- [What you have to do]:
Retype, word for word, each line between the lines holding "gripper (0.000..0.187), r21" and "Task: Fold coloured", inclusive, and leave the rest of the data alone.

- [Dataset content]:

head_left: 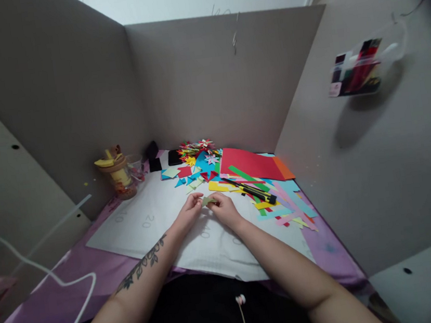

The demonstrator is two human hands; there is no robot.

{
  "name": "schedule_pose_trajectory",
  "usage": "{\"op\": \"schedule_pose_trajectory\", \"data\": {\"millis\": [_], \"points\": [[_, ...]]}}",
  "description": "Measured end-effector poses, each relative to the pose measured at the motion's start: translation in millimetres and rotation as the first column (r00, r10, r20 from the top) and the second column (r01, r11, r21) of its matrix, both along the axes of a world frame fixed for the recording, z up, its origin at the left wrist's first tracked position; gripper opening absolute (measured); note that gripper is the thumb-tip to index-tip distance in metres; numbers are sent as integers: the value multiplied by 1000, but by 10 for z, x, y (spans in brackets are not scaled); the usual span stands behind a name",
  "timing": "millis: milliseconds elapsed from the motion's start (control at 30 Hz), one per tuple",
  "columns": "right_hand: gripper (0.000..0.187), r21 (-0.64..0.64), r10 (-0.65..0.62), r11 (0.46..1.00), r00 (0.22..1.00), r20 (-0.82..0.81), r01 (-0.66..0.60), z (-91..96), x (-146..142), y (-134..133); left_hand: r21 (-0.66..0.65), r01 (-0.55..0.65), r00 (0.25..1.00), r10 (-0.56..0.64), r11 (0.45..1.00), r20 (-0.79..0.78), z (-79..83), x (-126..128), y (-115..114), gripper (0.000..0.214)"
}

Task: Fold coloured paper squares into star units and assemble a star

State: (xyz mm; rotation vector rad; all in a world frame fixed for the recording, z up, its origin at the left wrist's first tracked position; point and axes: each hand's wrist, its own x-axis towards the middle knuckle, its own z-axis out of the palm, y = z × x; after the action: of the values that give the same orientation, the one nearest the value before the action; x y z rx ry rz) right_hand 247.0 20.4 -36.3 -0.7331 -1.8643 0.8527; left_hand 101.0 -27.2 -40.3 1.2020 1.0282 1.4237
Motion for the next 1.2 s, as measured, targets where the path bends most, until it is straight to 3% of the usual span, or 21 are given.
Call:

- [Expected answer]:
  "columns": "right_hand: gripper (0.000..0.187), r21 (-0.64..0.64), r10 (-0.65..0.62), r11 (0.46..1.00), r00 (0.22..1.00), r20 (-0.82..0.81), r01 (-0.66..0.60), z (-91..96), x (-146..142), y (-134..133); left_hand: r21 (-0.66..0.65), r01 (-0.55..0.65), r00 (0.25..1.00), r10 (-0.56..0.64), r11 (0.45..1.00), r20 (-0.79..0.78), z (-79..83), x (-126..128), y (-115..114), gripper (0.000..0.214)"
}

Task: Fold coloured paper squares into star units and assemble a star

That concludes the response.